For the 2011 Montana Legislature, Gov. Brian Schweitzer built $36 million in homeowner property tax cuts into his executive budget. It was promptly removed by a solidly GOP-controlled Legislature.

Rep. Wayne Stahl, R-Saco, proposed $70 million in homeowner property tax refunds. His bill was tabled.

Rep. Pat Ingraham, R-Thompson Falls, proposed taxing homes on the purchase price plus 2 percent inflation. Her bill was tabled in the House Taxation Committee, chaired by Rep. Mark Blasdell, R-Lakeside.

Following the previous session, Sen. Bruce Tutvedt, R-Kalispell, initially praised the tax reappraisal bill – House Bill 658. Tutvedt, the current chairman of Senate Taxation Committee, wrote in a letter that “HB 658 helps the truly needy and taxes the rest of the property owners in Montana in a fair, flat manner within the mandates of the Montana Constitution.”

During her primary campaign, Rep. Dee Brown, R-Columbia Falls, placed an ad in a local newspaper that stated, “I voted against the reappraisal bill in 2009 … after the bill was changed in the Senate.”

After the 2009 session Schweitzer said, “These people on the Senate Taxation Committee – they didn’t listen to anybody last time. Why would we expect that they would come back and do anything different?”

Last session, Rep. Dick Barrett, D-Missoula, sought annual reappraisals of agricultural, commercial, home and forest properties. Annualized appraisals would use lower valuations from down markets. Barrett’s approach was tabled by the GOP.

In the hearings Barrett said, “And what do we do, we mess around with the exemption rates, with the homestead exemption, with the tax rates, with the comstead exemption. We inaugurate phase-in and so forth. We create a system that is really really hard to understand.

It’s hard for taxpayers to understand. I don’t know if this committee would want to take a quiz on it themselves today.”

Joe Roberts opposed Barrett’s bill on behalf of the Montana Association of Realtors. Roberts, who described the 2009 reappraisal as “a pretty darn good bill,” chose this testimony carefully.

Roberts attested: “Some of the complications have crept in by trying to be more fair, things like phase-in and exemptions. We think it’s premature to pass this particular legislation.” Roberts advocated for an interim study.

Nancy Schlepp, representing the Montana Taxpayers’ Association stated, “We are working on a couple study bills that are coming forward. We do think this needs to be addressed and hope it would be addressed in the interim.”

No interim study materialized. Property tax study bills by Rep. Joanne Blyton, R-Joliet, and another by Rep. Gordon Hendrick, R-Superior, were tabled by the GOP.

Homeowners may wonder why a GOP-run Legislature, with both tax committees chaired by lawmakers from Flathead, did not produce tax relief.

Lawmakers could acknowledge that for people living in their homes, tax caps work.

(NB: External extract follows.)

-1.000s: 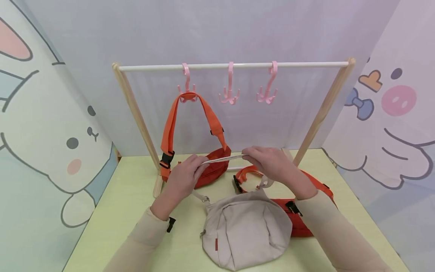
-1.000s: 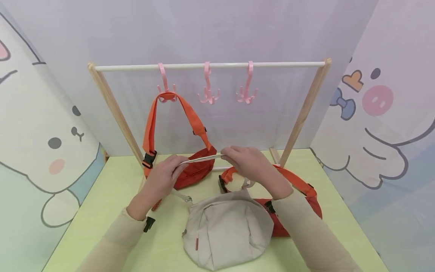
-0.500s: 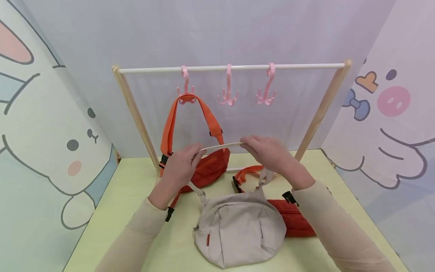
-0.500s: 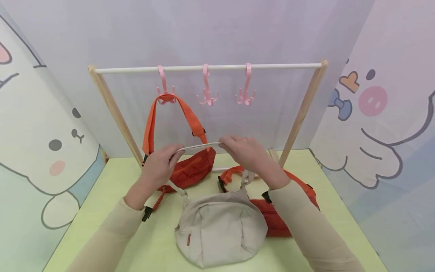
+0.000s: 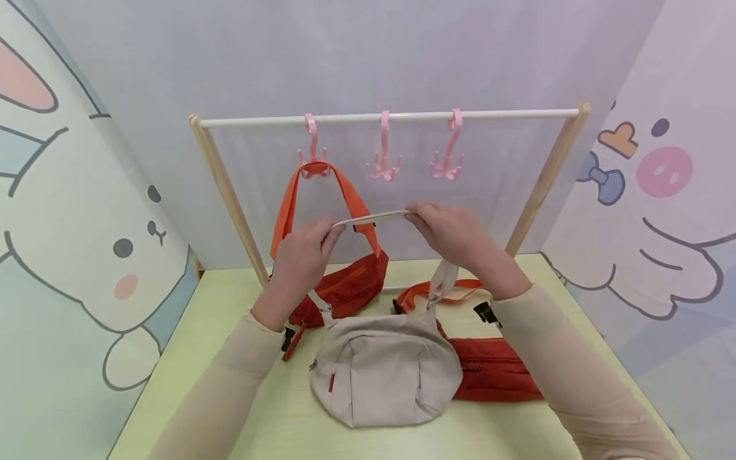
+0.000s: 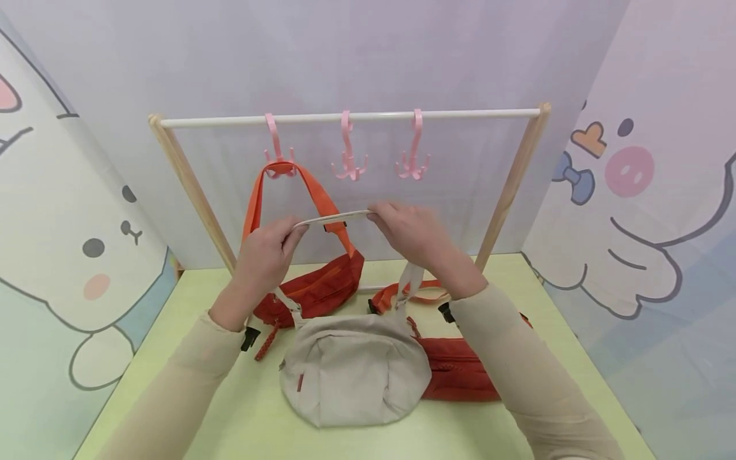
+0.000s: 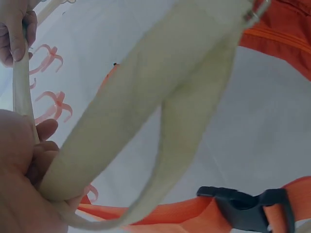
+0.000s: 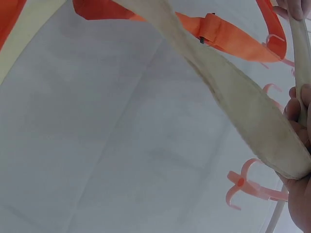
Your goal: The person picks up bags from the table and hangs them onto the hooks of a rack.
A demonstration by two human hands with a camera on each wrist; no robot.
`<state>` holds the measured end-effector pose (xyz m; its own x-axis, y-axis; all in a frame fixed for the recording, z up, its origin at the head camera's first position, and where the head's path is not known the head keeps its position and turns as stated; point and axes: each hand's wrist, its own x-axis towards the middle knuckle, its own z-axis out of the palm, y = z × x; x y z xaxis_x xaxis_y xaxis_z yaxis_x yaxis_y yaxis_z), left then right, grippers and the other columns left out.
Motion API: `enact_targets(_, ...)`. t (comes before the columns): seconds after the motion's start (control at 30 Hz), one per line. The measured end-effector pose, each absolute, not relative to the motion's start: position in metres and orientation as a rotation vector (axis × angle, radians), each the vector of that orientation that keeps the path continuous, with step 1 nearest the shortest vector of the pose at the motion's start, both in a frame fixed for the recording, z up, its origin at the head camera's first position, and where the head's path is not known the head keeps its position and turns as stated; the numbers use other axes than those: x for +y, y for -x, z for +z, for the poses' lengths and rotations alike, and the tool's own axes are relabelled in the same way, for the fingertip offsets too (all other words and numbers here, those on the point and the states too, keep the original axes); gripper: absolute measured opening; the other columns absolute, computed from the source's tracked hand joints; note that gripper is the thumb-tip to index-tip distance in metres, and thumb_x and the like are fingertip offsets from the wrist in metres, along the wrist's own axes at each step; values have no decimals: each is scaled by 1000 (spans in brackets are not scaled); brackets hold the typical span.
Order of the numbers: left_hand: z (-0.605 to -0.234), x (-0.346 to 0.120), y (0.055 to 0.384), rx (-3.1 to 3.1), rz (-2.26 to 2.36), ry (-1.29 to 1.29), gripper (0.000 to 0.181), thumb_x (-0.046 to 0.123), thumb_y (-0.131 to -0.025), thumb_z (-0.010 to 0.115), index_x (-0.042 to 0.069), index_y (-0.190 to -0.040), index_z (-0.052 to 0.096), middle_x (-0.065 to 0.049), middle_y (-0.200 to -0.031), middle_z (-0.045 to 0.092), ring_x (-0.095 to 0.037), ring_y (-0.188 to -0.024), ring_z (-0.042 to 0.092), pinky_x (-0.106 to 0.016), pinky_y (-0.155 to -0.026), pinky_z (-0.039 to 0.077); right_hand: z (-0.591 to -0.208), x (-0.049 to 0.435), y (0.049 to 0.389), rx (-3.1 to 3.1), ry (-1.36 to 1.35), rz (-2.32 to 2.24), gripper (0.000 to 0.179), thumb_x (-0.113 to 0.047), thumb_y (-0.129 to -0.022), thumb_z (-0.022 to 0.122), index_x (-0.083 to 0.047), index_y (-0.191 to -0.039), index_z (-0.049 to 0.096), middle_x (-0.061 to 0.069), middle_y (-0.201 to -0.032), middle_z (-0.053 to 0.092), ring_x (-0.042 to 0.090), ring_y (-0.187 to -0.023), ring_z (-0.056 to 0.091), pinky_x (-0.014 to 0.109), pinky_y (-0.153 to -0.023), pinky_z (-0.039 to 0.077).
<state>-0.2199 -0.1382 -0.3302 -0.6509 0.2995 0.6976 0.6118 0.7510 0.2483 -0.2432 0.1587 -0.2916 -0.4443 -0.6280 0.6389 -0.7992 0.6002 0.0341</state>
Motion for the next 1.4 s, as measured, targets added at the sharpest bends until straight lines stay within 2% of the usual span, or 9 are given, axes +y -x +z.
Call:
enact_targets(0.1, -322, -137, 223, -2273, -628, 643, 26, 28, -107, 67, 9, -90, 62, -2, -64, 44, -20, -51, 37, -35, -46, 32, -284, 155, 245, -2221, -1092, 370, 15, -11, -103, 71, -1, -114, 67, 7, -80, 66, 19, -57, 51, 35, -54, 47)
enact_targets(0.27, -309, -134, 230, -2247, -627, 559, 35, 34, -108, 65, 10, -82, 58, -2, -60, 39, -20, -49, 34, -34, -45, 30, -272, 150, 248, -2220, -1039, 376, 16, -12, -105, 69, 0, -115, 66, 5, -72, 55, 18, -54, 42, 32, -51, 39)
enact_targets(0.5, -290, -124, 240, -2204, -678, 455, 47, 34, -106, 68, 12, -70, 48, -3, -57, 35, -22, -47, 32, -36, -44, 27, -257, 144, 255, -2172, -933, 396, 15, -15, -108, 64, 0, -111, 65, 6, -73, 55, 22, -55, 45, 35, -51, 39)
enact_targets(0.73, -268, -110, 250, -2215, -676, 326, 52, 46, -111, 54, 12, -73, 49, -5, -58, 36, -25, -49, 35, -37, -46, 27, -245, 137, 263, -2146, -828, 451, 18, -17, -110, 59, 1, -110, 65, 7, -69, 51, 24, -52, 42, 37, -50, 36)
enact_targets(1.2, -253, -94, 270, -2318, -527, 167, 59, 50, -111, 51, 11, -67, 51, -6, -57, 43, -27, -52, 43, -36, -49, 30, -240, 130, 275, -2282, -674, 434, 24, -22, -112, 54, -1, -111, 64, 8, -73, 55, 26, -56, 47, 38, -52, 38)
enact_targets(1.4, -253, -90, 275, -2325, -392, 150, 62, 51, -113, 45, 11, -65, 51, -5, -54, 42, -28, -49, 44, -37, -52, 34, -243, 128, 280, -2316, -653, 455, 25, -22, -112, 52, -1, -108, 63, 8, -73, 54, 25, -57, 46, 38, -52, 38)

The Tea Partiers of the 2011 Legislature lost their focus. Lawmakers steeped into bitter chaos, but produced no homeowner tax solutions. During budget debates, Tutvedt retorted, “We need to show who is in charge. We’ve just got to exert ourselves.”

Homeowners deserve leaders who remember whom they work for. Homeowners are cynically habituated to firebrand tax rhetoric only to receive little actual policy help from lawmakers.

But what type of personas voters send to Helena matters. More political moderation and less fanaticism may yet produce results that work for our communities.

Agricultural tax caps saved the family farm, just as forestland tax caps preserved timberlands. The Legislature should give local homeowners the same consideration.

At a bare minimum, the next Legislature could abate the final round of property tax phase-ins for homeowners living in their homes. That is a little amount that Montana can afford to backfill from its big surpluses to keep our great schools whole.